Oranga Marae is provided by Te Puni Kōkiri and the Department of Internal Affairs. It replaces the Lottery Marae Heritage and Facilities Fund (LMHF), which has permanently closed.
Ngā kaupapa matua / Priorities
Oranga Marae supports these outcomes:
- marae are safe and healthy, contributing to the well-being of iwi, hapū and whānau
- people are engaged on the marae and an increasing number of events and activities are held to ensure the transmission of mātauranga Māori
- marae increasingly contribute to the revitalisation of te reo and tikanga Māori
- whānau work together to develop the marae.
After a marae asks for support, we appoint an advisor to work alongside the marae to achieve the goals of Oranga Marae.
The marae needs to create a Marae Development Plan to set out its development goals and the amount of investment it needs.
This plan outlines the vision of the marae, current state and proposed actions. The marae controls this process and the Oranga Marae Committee mainly wants to see that the whānau or hapu have worked together to plan for the sustainable future of their marae and that they will support the plan to make it happen.
If needed, a marae may request funding through Oranga Marae to help with marae development planning.
When the Marae Development Plan has been approved by whānau, hapū and trustees, the marae can ask for funding to carry out the actions set out in the plan.
Ngā kaupapa ka tautokona ā-pūtea / What we fund
Oranga Marae can provide funding for:
- Marae development planning – A marae development plan is needed for all other Oranga Marae investment. If needed, an advisor can help a marae apply for financial support to create the plan. Requests for this support may be made at any time.
- Technical or feasibility study support – For some capital (building) works, a marae may need to do a technical or feasibility study to show that the planned work is practical. Similarly, a resource or building consent may be required or a marae may need assistance in determining appropriate cultural development activities. If needed, an advisor can help the marae apply for appropriate funding. Requests for this support may be made at any time after a Marae Development Plan has been approved.
- Cultural revitalisation activities – A marae may apply for financial or other support for activities in the Marae Development Plan to help revitalise Maori culture on the marae. Requests for funding may be made at any time after the development plan has been approved.

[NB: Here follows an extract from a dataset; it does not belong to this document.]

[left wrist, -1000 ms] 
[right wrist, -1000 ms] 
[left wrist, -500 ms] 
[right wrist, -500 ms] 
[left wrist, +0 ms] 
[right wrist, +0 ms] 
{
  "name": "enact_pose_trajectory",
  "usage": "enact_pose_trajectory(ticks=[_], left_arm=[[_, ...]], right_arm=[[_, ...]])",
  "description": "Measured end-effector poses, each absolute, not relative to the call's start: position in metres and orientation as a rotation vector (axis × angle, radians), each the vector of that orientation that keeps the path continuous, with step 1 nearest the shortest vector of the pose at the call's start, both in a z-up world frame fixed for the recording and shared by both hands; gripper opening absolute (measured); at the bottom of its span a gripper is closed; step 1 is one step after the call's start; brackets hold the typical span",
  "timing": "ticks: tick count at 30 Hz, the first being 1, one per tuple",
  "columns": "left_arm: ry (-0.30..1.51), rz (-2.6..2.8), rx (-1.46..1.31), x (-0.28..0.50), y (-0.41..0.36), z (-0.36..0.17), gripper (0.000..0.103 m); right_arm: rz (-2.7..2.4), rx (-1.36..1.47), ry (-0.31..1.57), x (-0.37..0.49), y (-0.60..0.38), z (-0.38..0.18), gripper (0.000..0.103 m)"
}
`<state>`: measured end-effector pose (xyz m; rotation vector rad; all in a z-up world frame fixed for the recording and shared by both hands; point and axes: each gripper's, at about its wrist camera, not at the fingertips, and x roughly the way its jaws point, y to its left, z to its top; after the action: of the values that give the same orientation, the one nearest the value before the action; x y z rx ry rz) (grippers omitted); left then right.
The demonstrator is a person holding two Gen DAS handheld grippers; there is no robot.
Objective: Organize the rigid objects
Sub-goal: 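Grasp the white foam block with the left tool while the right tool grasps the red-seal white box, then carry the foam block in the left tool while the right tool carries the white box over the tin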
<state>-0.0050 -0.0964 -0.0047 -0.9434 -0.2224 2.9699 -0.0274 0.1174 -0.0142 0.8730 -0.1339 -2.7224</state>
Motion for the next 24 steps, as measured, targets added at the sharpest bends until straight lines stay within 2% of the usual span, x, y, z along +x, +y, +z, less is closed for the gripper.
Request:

- Capital works – An advisor may help a marae apply for funding or other support for the capital works identified in the Marae Development Plan. Marae are able to seek funding from other sources to assist in this as well as from Oranga Marae. There is no minimum requirement for funding from other sources. Oranga Marae is a contestable fund with finite limits so there can be no guarantee that all applications will be fully funded. Marae are expected to use their own and other resources to assist in implementing their plan.

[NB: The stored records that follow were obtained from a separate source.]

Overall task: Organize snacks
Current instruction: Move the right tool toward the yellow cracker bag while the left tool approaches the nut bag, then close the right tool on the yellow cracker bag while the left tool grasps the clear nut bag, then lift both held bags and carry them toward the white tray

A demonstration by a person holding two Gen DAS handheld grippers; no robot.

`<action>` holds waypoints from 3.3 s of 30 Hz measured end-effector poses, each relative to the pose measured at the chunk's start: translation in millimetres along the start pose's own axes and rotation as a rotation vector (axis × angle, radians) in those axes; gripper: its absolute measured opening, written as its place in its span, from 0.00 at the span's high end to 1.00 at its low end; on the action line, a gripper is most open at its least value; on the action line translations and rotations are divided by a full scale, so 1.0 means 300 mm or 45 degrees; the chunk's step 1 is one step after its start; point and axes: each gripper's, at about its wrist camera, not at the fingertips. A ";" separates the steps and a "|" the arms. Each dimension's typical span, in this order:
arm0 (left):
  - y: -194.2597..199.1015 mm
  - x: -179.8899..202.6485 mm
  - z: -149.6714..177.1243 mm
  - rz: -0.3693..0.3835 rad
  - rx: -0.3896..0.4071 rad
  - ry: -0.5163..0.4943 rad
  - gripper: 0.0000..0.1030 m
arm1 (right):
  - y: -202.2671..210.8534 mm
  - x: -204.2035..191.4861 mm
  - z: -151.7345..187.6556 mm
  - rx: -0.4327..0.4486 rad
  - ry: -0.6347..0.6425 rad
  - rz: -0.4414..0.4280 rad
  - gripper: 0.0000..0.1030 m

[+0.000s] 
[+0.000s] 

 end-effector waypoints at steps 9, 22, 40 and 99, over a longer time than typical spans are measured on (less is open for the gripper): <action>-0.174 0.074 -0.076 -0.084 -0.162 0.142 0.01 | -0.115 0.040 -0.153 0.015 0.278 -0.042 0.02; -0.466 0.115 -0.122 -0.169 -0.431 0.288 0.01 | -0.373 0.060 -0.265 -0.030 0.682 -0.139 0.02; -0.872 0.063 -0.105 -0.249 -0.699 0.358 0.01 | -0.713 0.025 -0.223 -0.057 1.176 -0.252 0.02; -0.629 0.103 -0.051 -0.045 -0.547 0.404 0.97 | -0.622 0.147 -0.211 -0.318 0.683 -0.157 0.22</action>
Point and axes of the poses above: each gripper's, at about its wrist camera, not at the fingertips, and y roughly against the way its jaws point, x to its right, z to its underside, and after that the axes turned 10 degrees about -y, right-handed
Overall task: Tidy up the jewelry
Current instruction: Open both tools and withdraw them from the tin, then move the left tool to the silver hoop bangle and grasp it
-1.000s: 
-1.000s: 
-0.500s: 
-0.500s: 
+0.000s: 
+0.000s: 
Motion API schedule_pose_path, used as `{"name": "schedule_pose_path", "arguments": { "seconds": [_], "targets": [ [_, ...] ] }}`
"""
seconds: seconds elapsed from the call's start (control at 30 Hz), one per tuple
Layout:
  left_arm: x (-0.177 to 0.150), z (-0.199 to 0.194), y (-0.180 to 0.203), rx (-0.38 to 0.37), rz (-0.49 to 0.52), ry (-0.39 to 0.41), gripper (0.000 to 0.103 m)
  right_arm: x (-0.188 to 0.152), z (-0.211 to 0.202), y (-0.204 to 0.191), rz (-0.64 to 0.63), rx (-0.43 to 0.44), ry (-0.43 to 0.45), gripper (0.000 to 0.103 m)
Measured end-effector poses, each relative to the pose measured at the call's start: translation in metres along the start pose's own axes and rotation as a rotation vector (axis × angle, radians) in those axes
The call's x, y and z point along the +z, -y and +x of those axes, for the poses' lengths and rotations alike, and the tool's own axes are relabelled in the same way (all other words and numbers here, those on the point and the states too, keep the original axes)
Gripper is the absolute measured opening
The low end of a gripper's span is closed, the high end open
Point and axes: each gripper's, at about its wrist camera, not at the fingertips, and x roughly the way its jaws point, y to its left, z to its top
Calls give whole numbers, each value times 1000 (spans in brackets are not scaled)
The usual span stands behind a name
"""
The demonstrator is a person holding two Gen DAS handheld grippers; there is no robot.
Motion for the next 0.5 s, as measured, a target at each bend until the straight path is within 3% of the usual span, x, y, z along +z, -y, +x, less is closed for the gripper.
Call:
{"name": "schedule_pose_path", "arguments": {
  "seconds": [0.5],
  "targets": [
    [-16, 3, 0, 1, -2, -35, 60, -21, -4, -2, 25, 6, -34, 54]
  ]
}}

If you are looking for ways to develop your marae or your whānau and hapū, contact us first to find out how Oranga Marae may be able to help.
Call your local Te Puni Kōkiri or Department of Internal Affairs office or:
Free phone: 0800 824 824
When is Oranga Marae available?
Marae can contact an advisor for information, advice and investment at any time and can make an online application for investment at any time. The fund will open for applications on Wednesday, 9 May 2018.

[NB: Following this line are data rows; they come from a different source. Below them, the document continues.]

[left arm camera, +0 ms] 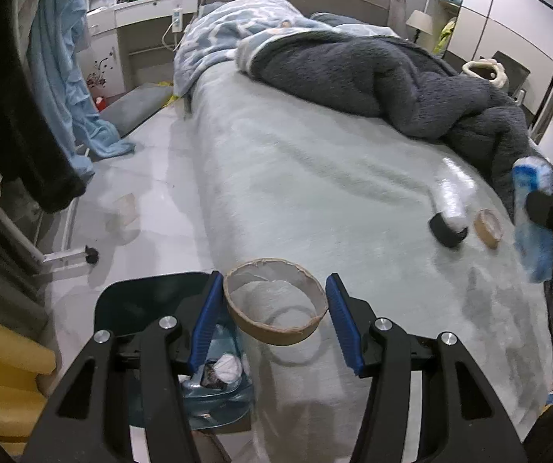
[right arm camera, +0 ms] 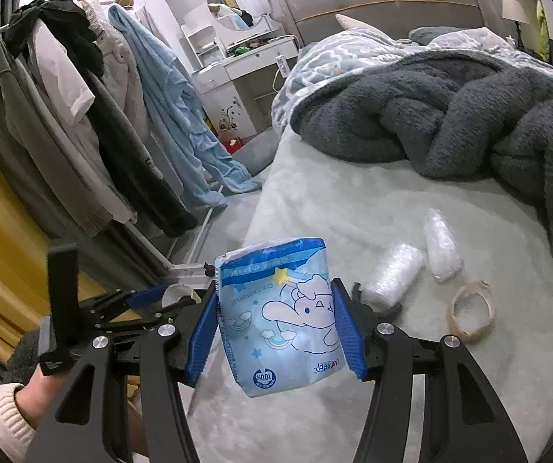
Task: Collect trash
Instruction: 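Carry the diaper packet and tape roll over the teal wastebasket, then open both grippers to drop the packet and tape roll into the wastebasket, then move both grippers back over the bubble wrap and remaining tape roll, then grasp the black clip with the left gripper while the right gripper grasps the tape roll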
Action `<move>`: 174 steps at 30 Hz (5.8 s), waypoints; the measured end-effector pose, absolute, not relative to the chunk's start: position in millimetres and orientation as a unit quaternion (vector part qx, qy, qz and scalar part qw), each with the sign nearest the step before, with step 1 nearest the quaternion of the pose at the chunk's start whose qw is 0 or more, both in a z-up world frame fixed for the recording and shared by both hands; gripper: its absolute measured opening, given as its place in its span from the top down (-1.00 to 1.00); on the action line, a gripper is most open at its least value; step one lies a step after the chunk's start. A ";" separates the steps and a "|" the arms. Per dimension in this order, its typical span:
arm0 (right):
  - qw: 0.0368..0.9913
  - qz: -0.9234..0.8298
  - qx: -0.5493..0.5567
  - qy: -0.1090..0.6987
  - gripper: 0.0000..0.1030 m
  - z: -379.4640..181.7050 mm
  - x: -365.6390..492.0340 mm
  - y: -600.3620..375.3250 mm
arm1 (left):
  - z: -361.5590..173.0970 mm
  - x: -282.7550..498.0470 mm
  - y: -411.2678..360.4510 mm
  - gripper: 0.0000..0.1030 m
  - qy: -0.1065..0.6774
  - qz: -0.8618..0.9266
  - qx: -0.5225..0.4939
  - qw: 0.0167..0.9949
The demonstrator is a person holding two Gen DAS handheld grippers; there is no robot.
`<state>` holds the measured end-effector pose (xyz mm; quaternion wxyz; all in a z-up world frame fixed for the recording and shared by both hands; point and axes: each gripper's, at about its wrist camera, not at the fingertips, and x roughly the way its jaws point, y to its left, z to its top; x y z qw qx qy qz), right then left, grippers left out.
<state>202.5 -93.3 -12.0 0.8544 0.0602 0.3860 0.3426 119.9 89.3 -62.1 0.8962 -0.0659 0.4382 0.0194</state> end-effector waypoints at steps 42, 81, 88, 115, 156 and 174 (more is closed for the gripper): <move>0.792 0.436 -0.031 0.426 -0.11 -46.8 202.9 110.6 | -164.2 101.3 228.4 -0.12 0.585 0.061 -0.151 0.795; 0.720 0.387 -0.164 0.552 -0.17 -192.8 192.8 205.4 | -81.7 60.8 296.5 -0.88 0.411 0.055 -0.153 0.897; 0.714 0.377 -0.175 0.564 -0.54 -201.1 190.2 207.6 | -51.2 54.9 284.0 -0.89 0.348 0.043 -0.107 0.930; 0.835 0.341 -0.062 0.427 -0.78 -50.2 221.8 67.8 | 28.1 70.3 171.6 -0.90 0.236 -0.039 -0.050 0.970; 0.880 0.245 -0.113 0.391 -0.78 -98.7 261.4 -164.6 | -54.3 162.1 -21.8 -0.53 0.352 -0.181 -0.042 0.918; 0.871 0.253 -0.105 0.407 0.05 -110.2 265.9 -173.6 | -89.3 190.1 -57.1 -0.28 0.389 -0.180 -0.033 0.903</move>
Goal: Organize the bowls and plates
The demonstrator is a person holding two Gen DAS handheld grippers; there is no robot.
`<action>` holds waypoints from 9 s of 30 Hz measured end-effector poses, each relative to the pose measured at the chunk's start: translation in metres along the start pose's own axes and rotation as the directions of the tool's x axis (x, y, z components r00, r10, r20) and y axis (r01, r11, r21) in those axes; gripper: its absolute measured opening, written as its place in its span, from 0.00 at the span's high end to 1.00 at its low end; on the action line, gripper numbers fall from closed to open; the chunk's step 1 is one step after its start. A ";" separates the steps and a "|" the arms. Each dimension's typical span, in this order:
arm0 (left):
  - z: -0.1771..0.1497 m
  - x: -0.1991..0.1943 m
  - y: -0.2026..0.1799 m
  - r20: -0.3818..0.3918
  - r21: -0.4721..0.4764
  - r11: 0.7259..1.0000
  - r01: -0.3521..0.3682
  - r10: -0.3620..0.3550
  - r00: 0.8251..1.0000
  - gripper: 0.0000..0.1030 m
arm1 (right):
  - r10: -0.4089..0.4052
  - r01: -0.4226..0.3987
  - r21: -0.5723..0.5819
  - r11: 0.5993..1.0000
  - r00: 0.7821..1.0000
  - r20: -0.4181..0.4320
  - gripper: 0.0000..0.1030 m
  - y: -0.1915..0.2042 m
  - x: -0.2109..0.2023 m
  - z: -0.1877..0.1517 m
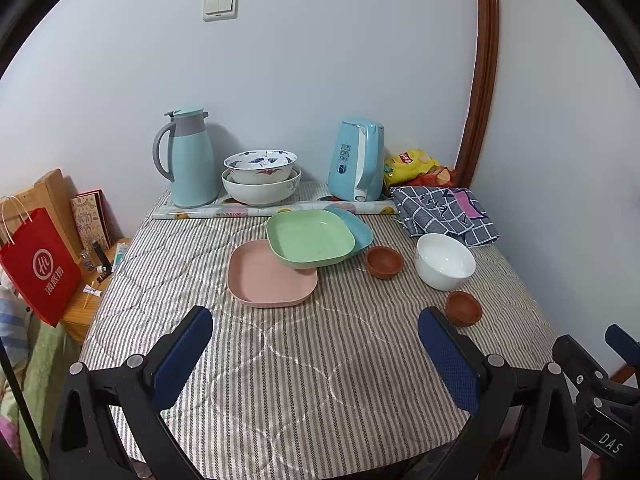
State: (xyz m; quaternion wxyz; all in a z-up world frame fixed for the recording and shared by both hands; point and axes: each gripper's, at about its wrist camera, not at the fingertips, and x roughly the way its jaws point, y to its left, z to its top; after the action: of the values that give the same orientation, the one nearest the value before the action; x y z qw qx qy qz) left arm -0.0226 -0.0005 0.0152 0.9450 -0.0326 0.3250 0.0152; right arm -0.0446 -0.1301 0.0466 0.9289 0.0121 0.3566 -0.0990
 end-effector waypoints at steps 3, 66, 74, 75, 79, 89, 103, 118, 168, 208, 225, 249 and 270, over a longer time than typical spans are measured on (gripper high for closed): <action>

Applications for marae development planning and technical/feasibility study support are usually made weekly. Marae will be advised of the decision within three weeks of application.
Applications for cultural development activities and capital works are made quarterly (usually in March, June, September and December). Exact dates of decision meetings will be advised separately. Marae will be advised of the decision within two weeks of the committee meeting.
What are the funding criteria?
To be eligible for Oranga Marae investment, marae must be one of the following:
- traditional marae, owned traditionally by whānau, hapū and iwi and based on whakapapa
- urban marae, established as places for whānau Māori living in urban settings
- traditional and urban marae on marae reservation land gazetted as a marae
- traditional and urban marae on general land gazetted as a marae.
Marae must have appropriate legal entity status or be a Māori Reservation; and have appropriate governance and management structures, policies and processes to support the size and complexity of the project. Before making any investment decision, we will consider whether a marae has the capacity and capability for the planned project.
Applying for support
You will need to log into the Department of Internal Affairs’ online grants and client management system to create a profile and make requests for funding. The link is below.
If you have not signed into the grants and client management system before, you will need to set up a RealMe account. You will be prompted to do this when you log in to the grants and client management system for the first time.
You can also set up a RealMe account on the RealMe website. Click here for further information about RealMe.
The marae development plan will be uploaded to a Government database and so should have whānau support for any content (eg photos) included. Applications and supporting documents may be viewed by advisors and the Oranga Marae Committee.
All information, applications and supporting documents that are uploaded as part of a request are subject to Official Information Act 1982 (OIA) requests. If we receive an OIA request for your information, you will be contacted before any of it is passed to the requestor.